* **Exercise**:
All of the data below needs to be set down once more, exactly as written.

* **Data extract**:
╔══

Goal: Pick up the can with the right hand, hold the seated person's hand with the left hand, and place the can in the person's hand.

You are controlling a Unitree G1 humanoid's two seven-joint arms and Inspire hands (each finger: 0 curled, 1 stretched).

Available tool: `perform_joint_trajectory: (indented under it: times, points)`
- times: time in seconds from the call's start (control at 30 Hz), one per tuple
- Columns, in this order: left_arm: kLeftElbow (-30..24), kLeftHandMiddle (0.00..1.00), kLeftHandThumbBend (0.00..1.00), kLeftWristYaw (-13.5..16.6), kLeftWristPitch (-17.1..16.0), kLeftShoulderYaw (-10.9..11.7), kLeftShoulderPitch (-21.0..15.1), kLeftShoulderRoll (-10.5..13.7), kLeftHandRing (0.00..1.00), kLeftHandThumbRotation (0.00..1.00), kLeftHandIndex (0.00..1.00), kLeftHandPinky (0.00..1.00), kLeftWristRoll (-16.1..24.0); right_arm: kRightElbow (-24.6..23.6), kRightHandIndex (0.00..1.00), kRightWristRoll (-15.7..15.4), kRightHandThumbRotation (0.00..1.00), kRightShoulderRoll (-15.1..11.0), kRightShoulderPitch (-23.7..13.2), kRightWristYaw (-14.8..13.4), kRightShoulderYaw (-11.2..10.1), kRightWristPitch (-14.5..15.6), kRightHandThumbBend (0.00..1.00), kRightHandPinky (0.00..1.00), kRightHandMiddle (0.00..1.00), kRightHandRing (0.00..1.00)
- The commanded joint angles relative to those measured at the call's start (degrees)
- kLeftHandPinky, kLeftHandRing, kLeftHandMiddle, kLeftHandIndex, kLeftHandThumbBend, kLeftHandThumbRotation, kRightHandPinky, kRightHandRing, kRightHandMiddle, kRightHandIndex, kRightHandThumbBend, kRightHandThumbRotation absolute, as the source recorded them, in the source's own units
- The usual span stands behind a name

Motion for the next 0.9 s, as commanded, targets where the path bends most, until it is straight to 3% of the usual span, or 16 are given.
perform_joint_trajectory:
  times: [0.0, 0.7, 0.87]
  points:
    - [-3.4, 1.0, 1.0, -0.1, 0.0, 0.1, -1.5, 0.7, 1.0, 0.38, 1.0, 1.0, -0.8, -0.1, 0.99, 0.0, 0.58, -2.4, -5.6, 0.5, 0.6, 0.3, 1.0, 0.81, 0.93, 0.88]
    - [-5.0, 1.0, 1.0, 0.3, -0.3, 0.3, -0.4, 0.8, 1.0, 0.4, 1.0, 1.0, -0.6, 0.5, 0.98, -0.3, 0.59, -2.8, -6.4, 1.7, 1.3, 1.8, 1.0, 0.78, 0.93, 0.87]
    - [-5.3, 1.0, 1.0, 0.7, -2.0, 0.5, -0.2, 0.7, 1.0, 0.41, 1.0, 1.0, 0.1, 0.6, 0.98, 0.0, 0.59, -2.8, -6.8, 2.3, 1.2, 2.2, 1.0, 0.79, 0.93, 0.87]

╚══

* **Your response**:
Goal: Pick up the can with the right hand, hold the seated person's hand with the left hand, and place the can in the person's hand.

You are controlling a Unitree G1 humanoid's two seven-joint arms and Inspire hands (each finger: 0 curled, 1 stretched).

Available tool: `perform_joint_trajectory: (indented under it: times, points)`
- times: time in seconds from the call's start (control at 30 Hz), one per tuple
- Columns, in this order: left_arm: kLeftElbow (-30..24), kLeftHandMiddle (0.00..1.00), kLeftHandThumbBend (0.00..1.00), kLeftWristYaw (-13.5..16.6), kLeftWristPitch (-17.1..16.0), kLeftShoulderYaw (-10.9..11.7), kLeftShoulderPitch (-21.0..15.1), kLeftShoulderRoll (-10.5..13.7), kLeftHandRing (0.00..1.00), kLeftHandThumbRotation (0.00..1.00), kLeftHandIndex (0.00..1.00), kLeftHandPinky (0.00..1.00), kLeftWristRoll (-16.1..24.0); right_arm: kRightElbow (-24.6..23.6), kRightHandIndex (0.00..1.00), kRightWristRoll (-15.7..15.4), kRightHandThumbRotation (0.00..1.00), kRightShoulderRoll (-15.1..11.0), kRightShoulderPitch (-23.7..13.2), kRightWristYaw (-14.8..13.4), kRightShoulderYaw (-11.2..10.1), kRightWristPitch (-14.5..15.6), kRightHandThumbBend (0.00..1.00), kRightHandPinky (0.00..1.00), kRightHandMiddle (0.00..1.00), kRightHandRing (0.00..1.00)
- The commanded joint angles relative to those measured at the call's start (degrees)
- kLeftHandPinky, kLeftHandRing, kLeftHandMiddle, kLeftHandIndex, kLeftHandThumbBend, kLeftHandThumbRotation, kRightHandPinky, kRightHandRing, kRightHandMiddle, kRightHandIndex, kRightHandThumbBend, kRightHandThumbRotation absolute, as the source recorded them, in the source's own units
- The usual span stands behind a name

Motion for the next 0.9 s, as commanded, targets where the path bends most, until it is straight to 3% of the usual span, or 16 are given.
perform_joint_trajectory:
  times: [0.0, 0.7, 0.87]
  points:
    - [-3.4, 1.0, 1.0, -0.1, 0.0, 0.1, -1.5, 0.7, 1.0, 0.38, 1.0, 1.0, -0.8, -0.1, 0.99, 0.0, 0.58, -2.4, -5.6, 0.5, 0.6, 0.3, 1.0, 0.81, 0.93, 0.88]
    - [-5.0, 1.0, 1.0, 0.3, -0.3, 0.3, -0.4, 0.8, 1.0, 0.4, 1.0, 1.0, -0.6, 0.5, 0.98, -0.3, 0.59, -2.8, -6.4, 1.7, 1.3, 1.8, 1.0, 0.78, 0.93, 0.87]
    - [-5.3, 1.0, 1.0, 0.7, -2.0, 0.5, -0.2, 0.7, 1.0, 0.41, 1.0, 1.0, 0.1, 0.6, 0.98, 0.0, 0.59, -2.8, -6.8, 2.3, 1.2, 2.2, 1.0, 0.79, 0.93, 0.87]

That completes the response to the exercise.